╔══

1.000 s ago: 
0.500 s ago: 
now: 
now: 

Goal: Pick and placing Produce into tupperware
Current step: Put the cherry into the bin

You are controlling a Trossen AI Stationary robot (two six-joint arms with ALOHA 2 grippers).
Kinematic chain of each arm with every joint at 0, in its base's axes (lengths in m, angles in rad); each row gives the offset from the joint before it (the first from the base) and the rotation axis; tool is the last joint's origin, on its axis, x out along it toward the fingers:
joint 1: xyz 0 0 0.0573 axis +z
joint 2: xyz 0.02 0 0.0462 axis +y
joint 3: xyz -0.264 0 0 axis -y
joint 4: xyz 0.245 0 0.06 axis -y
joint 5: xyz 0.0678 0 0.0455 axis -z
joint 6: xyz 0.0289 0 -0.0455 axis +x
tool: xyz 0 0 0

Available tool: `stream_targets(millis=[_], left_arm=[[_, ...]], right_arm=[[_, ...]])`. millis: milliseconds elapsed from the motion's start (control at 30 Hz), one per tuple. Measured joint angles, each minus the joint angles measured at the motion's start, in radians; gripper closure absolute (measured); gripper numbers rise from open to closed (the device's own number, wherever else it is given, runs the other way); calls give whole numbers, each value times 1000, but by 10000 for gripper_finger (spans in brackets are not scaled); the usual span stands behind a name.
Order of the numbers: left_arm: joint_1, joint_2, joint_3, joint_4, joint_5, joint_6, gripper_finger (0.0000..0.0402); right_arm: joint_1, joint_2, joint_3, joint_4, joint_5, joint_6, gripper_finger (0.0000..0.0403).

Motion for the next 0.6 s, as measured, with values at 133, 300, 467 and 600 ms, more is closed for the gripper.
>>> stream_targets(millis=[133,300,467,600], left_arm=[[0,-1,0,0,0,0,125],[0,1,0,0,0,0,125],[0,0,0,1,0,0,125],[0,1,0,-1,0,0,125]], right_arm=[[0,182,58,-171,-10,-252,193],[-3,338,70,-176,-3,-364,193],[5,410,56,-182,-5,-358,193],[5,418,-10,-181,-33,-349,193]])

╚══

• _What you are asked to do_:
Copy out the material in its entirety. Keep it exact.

• _Answer below_:
1.000 s ago: 
0.500 s ago: 
now: 
now: 

Goal: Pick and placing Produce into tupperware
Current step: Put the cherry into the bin

You are controlling a Trossen AI Stationary robot (two six-joint arms with ALOHA 2 grippers).
Kinematic chain of each arm with every joint at 0, in its base's axes (lengths in m, angles in rad); each row gives the offset from the joint before it (the first from the base) and the rotation axis; tool is the last joint's origin, on its axis, x out along it toward the fingers:
joint 1: xyz 0 0 0.0573 axis +z
joint 2: xyz 0.02 0 0.0462 axis +y
joint 3: xyz -0.264 0 0 axis -y
joint 4: xyz 0.245 0 0.06 axis -y
joint 5: xyz 0.0678 0 0.0455 axis -z
joint 6: xyz 0.0289 0 -0.0455 axis +x
tool: xyz 0 0 0

Available tool: `stream_targets(millis=[_], left_arm=[[_, ...]], right_arm=[[_, ...]])`. millis: milliseconds elapsed from the motion's start (control at 30 Hz), one per tuple. Measured joint angles, each minus the joint angles measured at the motion's start, in radians; gripper closure absolute (measured); gripper numbers rise from open to closed (the device's own number, wherever else it is given, runs the other way); calls give whole numbers, each value times 1000, but by 10000 for gripper_finger (spans in brackets are not scaled); the usual span stands behind a name.
Order of the numbers: left_arm: joint_1, joint_2, joint_3, joint_4, joint_5, joint_6, gripper_finger (0.0000..0.0402); right_arm: joint_1, joint_2, joint_3, joint_4, joint_5, joint_6, gripper_finger (0.0000..0.0403).

Motion for the next 0.6 s, as measured, with values at 133, 300, 467 and 600 ms, more is closed for the gripper.
>>> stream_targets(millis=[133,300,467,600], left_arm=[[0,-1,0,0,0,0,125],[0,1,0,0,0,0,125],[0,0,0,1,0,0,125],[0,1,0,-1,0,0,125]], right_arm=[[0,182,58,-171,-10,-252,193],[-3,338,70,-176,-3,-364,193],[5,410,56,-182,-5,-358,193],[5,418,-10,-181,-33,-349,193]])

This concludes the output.